В начале ноября мы развезли наши шкатулки с одним единственным сюжетом миниатюр по лавкам купцов и крупных торгашей. Но в первую очередь я завезла из в магазин в Троицке.
Сама съездила в Оренбург и выбрала там несколько крупных лавок. На пробу отправила в один неприметный магазин в Петербурге, как-то связанный со знакомыми Лидии. Все это решилось одной перепиской.
К середине ноября о наших шкатулках заговорили. Начали появляться плохонькие подделки, но любой моментально понимал, что это совсем не оригинал. А к концу месяца, когда мы отправили по тем же точкам шкатулки со второй миниатюрой, слухи о нашей мастерской достигли Петербурга со всей громкостью. И, как я и планировала, стали дорогими модными безделушками. О них говорили, спорили и гадали, что будет изображено на следующих шкатулках
Мы расширяли мастерскую, делая в ней несколько отдельных комнат, чтобы каждый очередной этап происходил в следующей. Осип обучал еще двоих мастеров, занимался покупкой краски и лаков. Мне нравилось, что он не отходит от дел полностью.
Поставщик краски и лаков сильно снизил нам цены, потому что уже знал, что мы делаем и сколько это стоит. За это мы просто не скрывали, где берем материалы.
А я тайком от всех переписывалась с Евгением! Каждые пару-тройку дней, как только почта приходила к нам в городок, мне несли не меньше трех конвертов. Евгений писал мне каждый день. Рассказывал о делах, о простых бытовых мелочах, о планах. И расспрашивал о том, как у меня продвигаются дела.
Я писала, когда было время, когда вдруг среди шумного вечернего застолья в гостиной мне становилось одиноко.
И наступил день, когда Глафира прибежала в мастерскую с новостью:
— Там этот… твой… ну, который с раной во всю шею… приехал и Петрушку нашего привез.
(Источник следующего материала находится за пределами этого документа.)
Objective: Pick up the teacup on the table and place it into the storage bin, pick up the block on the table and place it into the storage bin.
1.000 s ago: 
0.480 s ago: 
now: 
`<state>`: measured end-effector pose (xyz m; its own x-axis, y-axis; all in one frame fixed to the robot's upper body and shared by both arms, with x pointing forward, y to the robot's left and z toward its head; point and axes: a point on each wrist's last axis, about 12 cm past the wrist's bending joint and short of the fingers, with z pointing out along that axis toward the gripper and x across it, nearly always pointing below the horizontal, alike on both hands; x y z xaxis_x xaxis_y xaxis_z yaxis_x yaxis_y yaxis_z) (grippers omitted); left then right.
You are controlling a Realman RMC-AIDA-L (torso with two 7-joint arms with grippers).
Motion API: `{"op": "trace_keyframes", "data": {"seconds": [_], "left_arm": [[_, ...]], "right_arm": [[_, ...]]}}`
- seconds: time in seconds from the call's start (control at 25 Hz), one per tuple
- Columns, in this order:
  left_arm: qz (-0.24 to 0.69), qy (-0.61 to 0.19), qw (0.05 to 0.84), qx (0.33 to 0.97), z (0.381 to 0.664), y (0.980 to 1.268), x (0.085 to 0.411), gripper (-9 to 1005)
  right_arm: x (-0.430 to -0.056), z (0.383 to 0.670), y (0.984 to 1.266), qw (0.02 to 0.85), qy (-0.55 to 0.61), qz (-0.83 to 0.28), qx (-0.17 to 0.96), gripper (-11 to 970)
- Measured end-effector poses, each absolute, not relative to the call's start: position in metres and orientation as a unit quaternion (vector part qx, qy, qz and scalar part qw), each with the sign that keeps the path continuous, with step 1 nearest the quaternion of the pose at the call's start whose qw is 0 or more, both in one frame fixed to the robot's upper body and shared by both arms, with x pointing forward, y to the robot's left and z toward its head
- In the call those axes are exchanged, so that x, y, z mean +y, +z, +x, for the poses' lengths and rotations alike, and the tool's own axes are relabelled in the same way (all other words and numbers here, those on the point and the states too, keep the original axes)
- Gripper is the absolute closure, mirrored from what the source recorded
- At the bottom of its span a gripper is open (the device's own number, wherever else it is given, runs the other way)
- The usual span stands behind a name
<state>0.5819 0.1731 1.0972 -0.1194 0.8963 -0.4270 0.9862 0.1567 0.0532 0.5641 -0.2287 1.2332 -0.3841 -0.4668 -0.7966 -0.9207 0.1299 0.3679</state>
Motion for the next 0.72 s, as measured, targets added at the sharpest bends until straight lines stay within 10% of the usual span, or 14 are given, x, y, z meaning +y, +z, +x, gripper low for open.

С дохтаром вместе! А Петрушка чумной, будто по голове ударили, - тараторила Глашка.
А я чувствовала, как внутри меня растет радость. Ширится, превращается из неуверенной надежды в зыбкое счастье.
— Барин велел тебя в усадьбу звать. Нюра ужин пораньше ставит. Они пока там кофием балуваются. Испробывала я: зараза такая, хуже лекарства. Не пробывай даже, - пока я собиралась, подруга рассказывала обо всех деталях пропущенного мной момента приезда и расположения гостей.
Перед домом стояла карета семьи Рушанских. Пара мужиков делились сплетнями, а бабы с детьми подтягивались посмотреть: правда ли молодой барин такой дурак, каким его описали видевшие мужики.
В гостиной, как всегда, всех развлекала Лидия. Ее звонкий голосок перемежался тихим голосом Осипа. Когда я вошла, поняла, что ищу глазами Евгения.
Он встал и пошел мне навстречу. Поцеловал мою ладонь, поклонился и посмотрел в глаза так, словно между нами существовала тайна и не было этих долгих месяцев разлуки.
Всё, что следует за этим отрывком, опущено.